EXERCISE DIRECTIONS -
Leave out the pictures and retype, exactly, the lines below from the line with "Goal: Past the" up to and including the line with "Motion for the", nothing more.

(Collection entries)
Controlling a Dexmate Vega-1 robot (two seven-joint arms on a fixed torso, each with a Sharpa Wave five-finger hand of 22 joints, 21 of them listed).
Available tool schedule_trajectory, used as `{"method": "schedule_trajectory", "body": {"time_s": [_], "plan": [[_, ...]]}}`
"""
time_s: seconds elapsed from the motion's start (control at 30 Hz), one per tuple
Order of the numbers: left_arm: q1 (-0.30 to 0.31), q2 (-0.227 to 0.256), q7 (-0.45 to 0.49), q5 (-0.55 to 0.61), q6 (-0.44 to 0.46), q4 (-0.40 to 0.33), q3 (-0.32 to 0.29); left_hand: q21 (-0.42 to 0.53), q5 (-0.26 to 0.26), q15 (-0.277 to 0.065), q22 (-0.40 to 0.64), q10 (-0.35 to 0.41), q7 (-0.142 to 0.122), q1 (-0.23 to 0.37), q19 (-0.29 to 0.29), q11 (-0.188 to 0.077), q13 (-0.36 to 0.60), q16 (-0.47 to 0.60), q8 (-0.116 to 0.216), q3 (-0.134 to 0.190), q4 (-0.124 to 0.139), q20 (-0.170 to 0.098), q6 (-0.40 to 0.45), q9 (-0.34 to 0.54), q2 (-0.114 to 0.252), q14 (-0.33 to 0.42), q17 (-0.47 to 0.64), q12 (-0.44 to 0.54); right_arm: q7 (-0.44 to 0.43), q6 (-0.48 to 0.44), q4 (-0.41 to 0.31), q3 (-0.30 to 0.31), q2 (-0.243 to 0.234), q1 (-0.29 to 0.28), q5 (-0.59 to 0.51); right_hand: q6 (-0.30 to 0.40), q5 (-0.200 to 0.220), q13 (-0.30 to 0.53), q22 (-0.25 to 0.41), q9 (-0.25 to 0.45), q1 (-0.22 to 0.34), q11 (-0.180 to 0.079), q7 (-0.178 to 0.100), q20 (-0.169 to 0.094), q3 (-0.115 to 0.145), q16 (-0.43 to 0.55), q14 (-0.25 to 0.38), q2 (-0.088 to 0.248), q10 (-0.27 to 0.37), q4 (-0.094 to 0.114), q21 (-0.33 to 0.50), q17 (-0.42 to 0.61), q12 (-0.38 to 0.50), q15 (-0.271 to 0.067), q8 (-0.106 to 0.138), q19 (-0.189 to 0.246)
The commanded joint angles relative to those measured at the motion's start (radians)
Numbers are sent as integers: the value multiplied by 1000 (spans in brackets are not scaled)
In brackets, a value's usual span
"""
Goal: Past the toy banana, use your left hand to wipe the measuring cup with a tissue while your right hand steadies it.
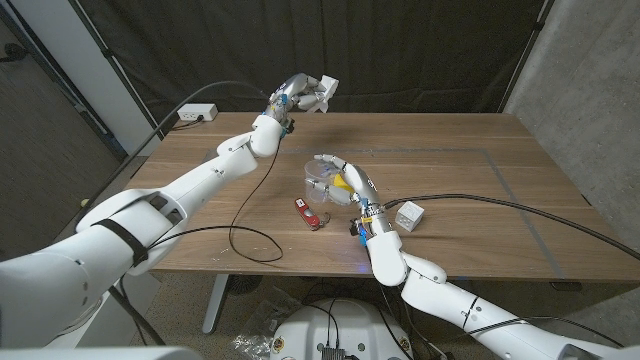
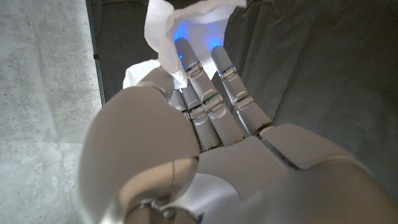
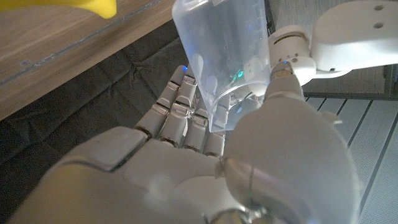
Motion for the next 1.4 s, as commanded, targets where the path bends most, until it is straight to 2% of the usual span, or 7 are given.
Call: {"method": "schedule_trajectory", "body": {"time_s": [0.03,0.3,0.53,0.73,0.97,1.27,1.4], "plan": [[77,44,-160,-146,-88,-95,-84,14,-1,0,2,56,18,-5,0,-51,7,-5,3,10,0,-51,10,7,1,4,4,3,-6,101,90,83,40,41,85,4,8,4,2,4,41,2,2,-85,-5,1,13,26,3,-4,12,5,-2,-155,-3,-3],[114,30,-303,-310,-134,-88,-139,21,-1,-1,3,55,17,-5,1,-50,10,-7,2,10,1,-52,6,8,2,4,7,3,-22,156,187,126,123,73,118,5,8,6,2,5,40,5,5,-86,-9,-3,13,29,6,-1,18,8,-4,-155,-4,-5],[102,-15,-512,-506,-175,-2,-171,26,-2,0,3,53,20,-6,-2,-49,15,-9,2,11,2,-52,4,11,3,5,11,3,-38,157,240,161,183,90,123,7,8,9,3,5,44,5,7,-89,-11,-4,17,34,12,0,22,12,-3,-156,-4,-9],[46,-71,-767,-665,-189,137,-178,30,-2,-1,3,51,19,-5,-6,-49,19,-10,0,13,1,-50,-3,13,4,5,13,3,-30,127,251,185,220,94,134,-17,4,13,4,6,25,8,12,-96,-25,-10,12,31,-8,12,26,14,-13,-150,-15,-21],[-54,-140,-1033,-753,-190,339,-174,35,-3,0,3,44,22,-3,-11,-44,24,-14,1,14,1,-46,-7,18,6,0,17,2,-43,58,246,206,260,90,119,-22,4,17,5,8,26,6,14,-106,-32,-11,13,34,-10,14,32,21,-17,-157,-18,-27],[-192,-238,-1253,-762,-224,621,-174,40,-4,1,2,41,23,-4,-18,-44,31,-18,-1,16,2,-44,-14,22,9,-6,21,3,-47,-11,256,228,306,90,117,-35,4,21,8,12,62,0,12,-118,-26,2,18,49,-19,0,43,40,-24,-158,-24,-32],[-232,-263,-1295,-751,-191,683,-178,43,-4,1,2,40,26,-4,-20,-44,35,-20,0,17,3,-42,-16,24,10,-9,23,3,-56,-22,273,235,324,98,109,-36,4,24,10,13,75,3,15,-118,-25,7,18,56,-17,-3,49,49,-25,-159,-25,-32]]}}
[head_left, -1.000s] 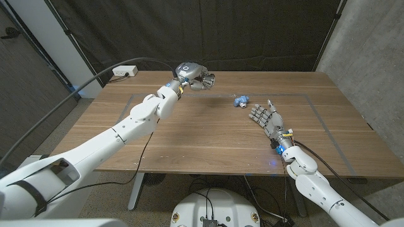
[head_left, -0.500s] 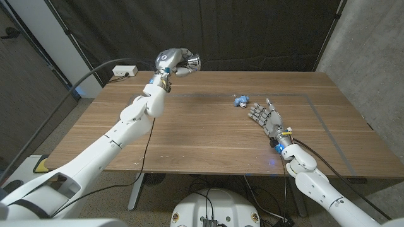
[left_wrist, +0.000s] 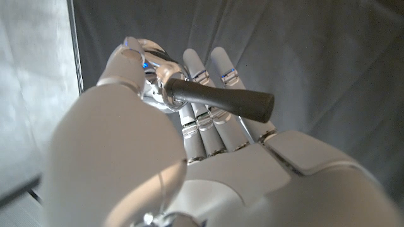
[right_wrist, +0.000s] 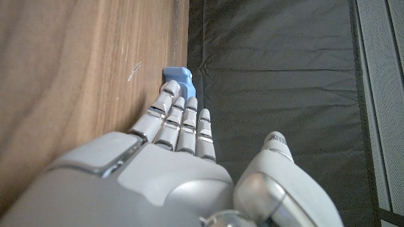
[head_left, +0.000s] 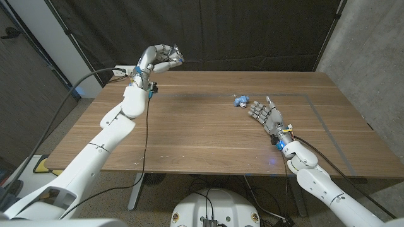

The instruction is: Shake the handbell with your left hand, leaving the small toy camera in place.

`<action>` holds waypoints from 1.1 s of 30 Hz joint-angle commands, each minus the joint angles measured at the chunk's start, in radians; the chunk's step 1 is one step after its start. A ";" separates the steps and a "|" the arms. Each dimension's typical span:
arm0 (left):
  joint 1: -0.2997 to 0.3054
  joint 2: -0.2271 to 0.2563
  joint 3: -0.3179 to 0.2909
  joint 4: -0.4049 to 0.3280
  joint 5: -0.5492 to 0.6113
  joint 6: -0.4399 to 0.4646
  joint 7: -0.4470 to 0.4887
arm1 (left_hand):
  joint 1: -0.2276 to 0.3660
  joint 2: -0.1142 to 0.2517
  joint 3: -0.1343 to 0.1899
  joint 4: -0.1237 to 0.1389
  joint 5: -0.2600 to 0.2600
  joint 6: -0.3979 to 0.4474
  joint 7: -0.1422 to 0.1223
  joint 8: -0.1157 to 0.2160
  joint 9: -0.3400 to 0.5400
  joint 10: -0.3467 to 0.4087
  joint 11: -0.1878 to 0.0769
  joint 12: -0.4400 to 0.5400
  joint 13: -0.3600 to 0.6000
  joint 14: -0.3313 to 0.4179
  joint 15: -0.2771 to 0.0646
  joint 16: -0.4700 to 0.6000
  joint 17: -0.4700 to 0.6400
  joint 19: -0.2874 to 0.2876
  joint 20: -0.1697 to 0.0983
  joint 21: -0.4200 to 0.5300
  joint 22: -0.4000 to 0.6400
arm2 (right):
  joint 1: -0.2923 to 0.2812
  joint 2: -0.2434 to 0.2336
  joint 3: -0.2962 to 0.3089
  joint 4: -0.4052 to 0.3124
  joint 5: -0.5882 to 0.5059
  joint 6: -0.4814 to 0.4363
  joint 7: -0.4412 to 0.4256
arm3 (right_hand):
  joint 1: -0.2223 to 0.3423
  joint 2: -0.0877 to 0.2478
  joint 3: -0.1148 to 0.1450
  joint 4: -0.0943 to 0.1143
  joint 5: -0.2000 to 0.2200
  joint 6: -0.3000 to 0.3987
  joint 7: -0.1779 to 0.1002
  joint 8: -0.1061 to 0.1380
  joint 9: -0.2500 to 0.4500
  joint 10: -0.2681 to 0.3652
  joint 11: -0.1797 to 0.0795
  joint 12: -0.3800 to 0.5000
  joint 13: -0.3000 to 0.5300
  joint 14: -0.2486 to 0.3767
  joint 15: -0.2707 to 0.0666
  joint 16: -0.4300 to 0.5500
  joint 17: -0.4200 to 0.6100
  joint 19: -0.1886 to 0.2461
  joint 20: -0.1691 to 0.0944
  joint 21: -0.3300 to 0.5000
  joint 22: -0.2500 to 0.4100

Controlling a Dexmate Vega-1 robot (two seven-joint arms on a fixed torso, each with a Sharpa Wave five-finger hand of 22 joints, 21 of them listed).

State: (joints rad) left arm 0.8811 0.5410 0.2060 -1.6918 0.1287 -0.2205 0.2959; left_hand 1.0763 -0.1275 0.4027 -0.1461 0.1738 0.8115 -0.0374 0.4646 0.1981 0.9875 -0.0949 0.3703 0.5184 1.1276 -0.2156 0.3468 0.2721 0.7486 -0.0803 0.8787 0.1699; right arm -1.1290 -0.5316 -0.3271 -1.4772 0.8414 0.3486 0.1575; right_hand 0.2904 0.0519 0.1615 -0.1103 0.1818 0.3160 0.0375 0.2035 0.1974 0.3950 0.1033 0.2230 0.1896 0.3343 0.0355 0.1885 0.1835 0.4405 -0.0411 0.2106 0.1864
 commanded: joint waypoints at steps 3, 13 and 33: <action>0.041 -0.004 -0.018 0.058 -0.405 -0.117 0.056 | 0.144 0.171 0.055 0.039 0.005 0.199 0.021 0.003 0.033 0.079 -0.084 -0.003 0.009 -0.004 -0.006 -0.008 0.006 0.010 -0.035 -0.005 0.001 | 0.040 -0.006 -0.001 0.038 0.016 -0.028 0.046 | -0.002 0.007 -0.003 -0.005 0.000 0.003 0.006 0.000 0.002 0.007 -0.009 -0.002 0.003 0.006 0.000 0.001 0.003 0.008 0.005 0.000 0.003; -0.100 0.122 0.205 -0.109 0.218 0.314 0.184 | 0.135 0.170 0.060 0.042 0.004 0.198 0.018 0.001 0.036 0.077 -0.087 -0.008 0.015 -0.026 -0.002 -0.022 0.010 0.005 -0.032 -0.016 -0.001 | 0.020 -0.006 0.005 0.030 0.011 -0.016 0.034 | -0.002 0.007 -0.003 -0.005 0.000 0.003 0.006 0.000 0.002 0.010 -0.010 -0.001 0.003 0.008 -0.002 0.002 0.003 0.010 0.005 0.001 0.003; -0.257 0.208 0.498 -0.183 0.848 0.670 -0.094 | 0.125 0.173 0.072 0.048 0.007 0.202 -0.012 -0.004 0.030 0.069 -0.105 -0.017 0.033 -0.052 -0.012 -0.037 0.018 -0.019 -0.041 -0.044 0.000 | 0.014 0.010 -0.008 0.024 -0.002 -0.007 0.021 | -0.002 0.008 -0.003 -0.005 0.000 0.004 0.007 0.000 0.002 0.011 -0.012 -0.001 0.003 0.012 -0.007 0.002 0.003 0.016 0.002 0.002 0.003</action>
State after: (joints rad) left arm 0.6606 0.7205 0.6119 -1.8430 0.3856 0.2819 0.2932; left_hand 1.0763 -0.1275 0.4107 -0.1541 0.1740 0.8115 -0.0374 0.4560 0.2022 0.9729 -0.1095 0.3548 0.5461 1.0676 -0.1856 0.3057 0.2850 0.7315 -0.0749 0.8427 0.1675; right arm -1.1134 -0.5301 -0.3283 -1.4482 0.8529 0.3310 0.1900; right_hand 0.2904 0.0519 0.1573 -0.1145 0.1818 0.3160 0.0375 0.2035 0.1974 0.4005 0.0978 0.2231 0.1896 0.3383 0.0316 0.1885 0.1835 0.4443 -0.0374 0.2111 0.1863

RESPONSE TO THIS EXERCISE -
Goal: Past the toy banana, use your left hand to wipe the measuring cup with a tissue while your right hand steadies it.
Motion for the next 1.4 s, as commanded, targets where the path bends most, until it is straight to 2% of the usual span, or 7 are given.

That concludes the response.